Namun, terkait dengan solusi yang ditawarkan Gugun bahwa pilkada hanya memilih calon kepala daerah yang diusulkan parpol atau independen. Mekanisme pemilihan kepala daerah harus terpisah, berasal dari unsur nonparpol, setelah kepala daerah terpilih. Kepala daerah diberikan kewenangan penuh memilih pendampingnya. Untuk yang satu ini, saya tidak setuju dan sependapat dengan Gugun. Dua poin inilah yang saya tambah dan saya bantah dalam tulisan ini.
Tambahan Penyebab Keretakan
Keretakan kepala daerah dengan pasangannya sudah kerap terjadi sejak pemilihan kepala daerah (pilkada) langsung yang dimulai pertama kali pada tahun 2005. Keretakan itu jamak terjadi di ujung masa jabatan, atau setidaknya pada tahun ke-3 dan ke-4 usia pemerintahan.
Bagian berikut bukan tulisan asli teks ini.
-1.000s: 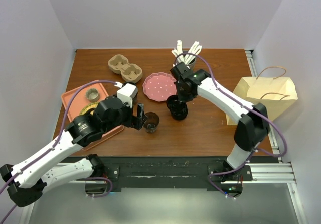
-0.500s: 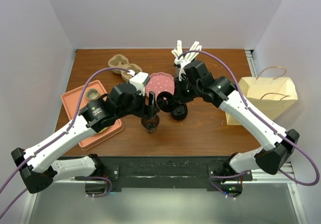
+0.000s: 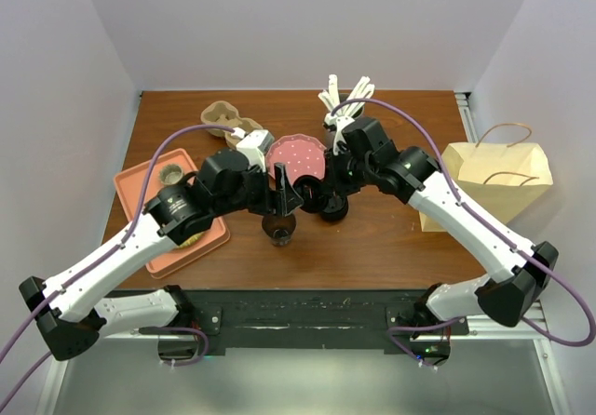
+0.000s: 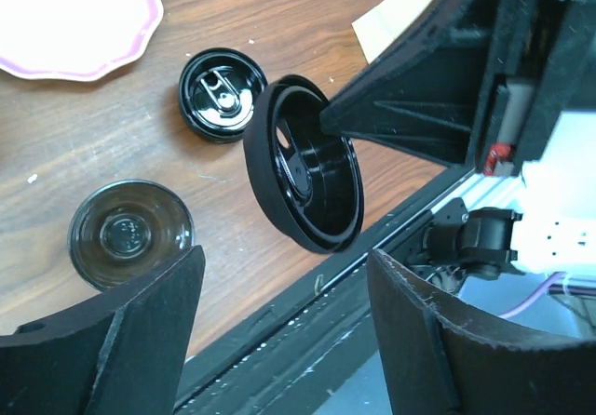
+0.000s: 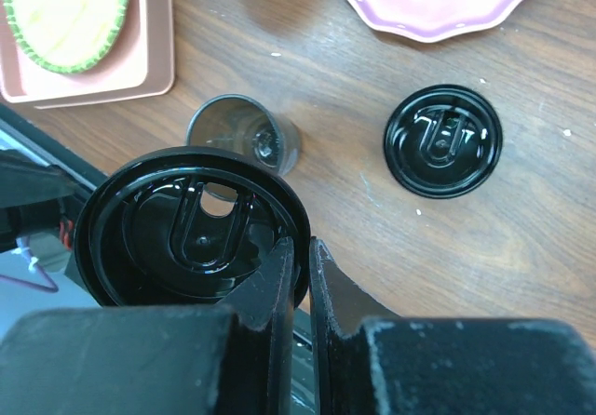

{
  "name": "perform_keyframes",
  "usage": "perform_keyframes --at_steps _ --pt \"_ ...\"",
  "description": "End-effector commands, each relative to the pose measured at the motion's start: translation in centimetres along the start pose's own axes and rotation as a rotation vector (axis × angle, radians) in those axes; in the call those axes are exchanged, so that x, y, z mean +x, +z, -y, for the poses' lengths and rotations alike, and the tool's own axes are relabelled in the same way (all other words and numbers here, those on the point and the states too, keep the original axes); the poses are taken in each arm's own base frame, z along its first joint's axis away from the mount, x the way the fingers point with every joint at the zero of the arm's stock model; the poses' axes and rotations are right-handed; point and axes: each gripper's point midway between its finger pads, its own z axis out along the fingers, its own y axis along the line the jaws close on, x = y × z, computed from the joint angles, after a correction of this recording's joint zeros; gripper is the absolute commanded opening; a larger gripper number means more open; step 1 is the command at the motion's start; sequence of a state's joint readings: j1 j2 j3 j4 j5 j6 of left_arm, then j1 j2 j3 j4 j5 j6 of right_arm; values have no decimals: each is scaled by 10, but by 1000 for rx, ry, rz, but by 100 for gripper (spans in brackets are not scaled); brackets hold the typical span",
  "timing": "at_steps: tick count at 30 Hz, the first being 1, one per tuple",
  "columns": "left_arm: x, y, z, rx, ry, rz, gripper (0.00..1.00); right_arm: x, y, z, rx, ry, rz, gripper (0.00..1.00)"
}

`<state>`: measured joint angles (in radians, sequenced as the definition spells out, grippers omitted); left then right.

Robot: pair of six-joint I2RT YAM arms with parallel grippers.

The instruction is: Pack the takeout coffee

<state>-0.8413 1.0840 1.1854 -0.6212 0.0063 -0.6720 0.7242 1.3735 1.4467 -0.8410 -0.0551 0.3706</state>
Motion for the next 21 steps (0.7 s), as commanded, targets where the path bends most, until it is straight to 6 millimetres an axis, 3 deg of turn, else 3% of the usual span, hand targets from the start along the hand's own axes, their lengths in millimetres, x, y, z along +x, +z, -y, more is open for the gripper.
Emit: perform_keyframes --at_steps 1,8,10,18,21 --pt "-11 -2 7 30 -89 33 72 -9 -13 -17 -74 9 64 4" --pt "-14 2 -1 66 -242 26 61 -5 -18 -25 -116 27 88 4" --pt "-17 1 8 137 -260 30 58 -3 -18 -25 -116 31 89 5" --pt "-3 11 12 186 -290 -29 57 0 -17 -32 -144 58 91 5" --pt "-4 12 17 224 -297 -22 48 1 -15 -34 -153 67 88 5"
Kepala daerah dan wakil kepala daerah, sering tidak sejalan lagi atau sudah berbeda haluan. Sebab, pilkada akan digelar pada dua tahun atau satu tahun berikutnya.
Dalam penempatan jabatan kepala dinas ”basah” atau dinas ”mata air” didominasi oleh kepala daerah. Sementara, wakil kepala daerah diberikan jatah kepala dinas ”kering” atau ”air mata”. Itu pun kalau ada. Jika tidak, wakil kepala daerah hanya sebagai tukang resmikan proyek itu atau sebagai penggunting pita saja.
Namun, saat ini, khusus kabupaten/kota yang melaksanakan Pilkada 2024 lalu, keretakan kepala daerah dengan pasangannya sudah terjadi sejak awal bulan madu kekuasaan. Ini memang agak menarik untuk dikaji dan apa akar penyebabnya. Selain dua faktor yang telah dikemukakan Gugun, saya ingin menambahkan empat faktor lagi penyebab keretakan kepala daerah di tahun pertama kekuasaan. Pertama, ketidakjelasan pembagian biaya dan ongkos pilkada.
Pertama, ongkos dan biaya pilkada sangat mahal bahkan melangit. Mulai dari mahar parpol, yang tidak ada kejelasan tarifnya dan hanya bersetuju di ruang-ruang gelap parpol, biaya kampanye tatap muka yang tak sedikit menggelar pertemuan dengan masyarakat, belum lagi spanduk, baliho, poster, politik uang jelang pemilihan dan pada hari H pemilihan, hingga biaya sengketa ke Mahkamah Konstitusi (MK).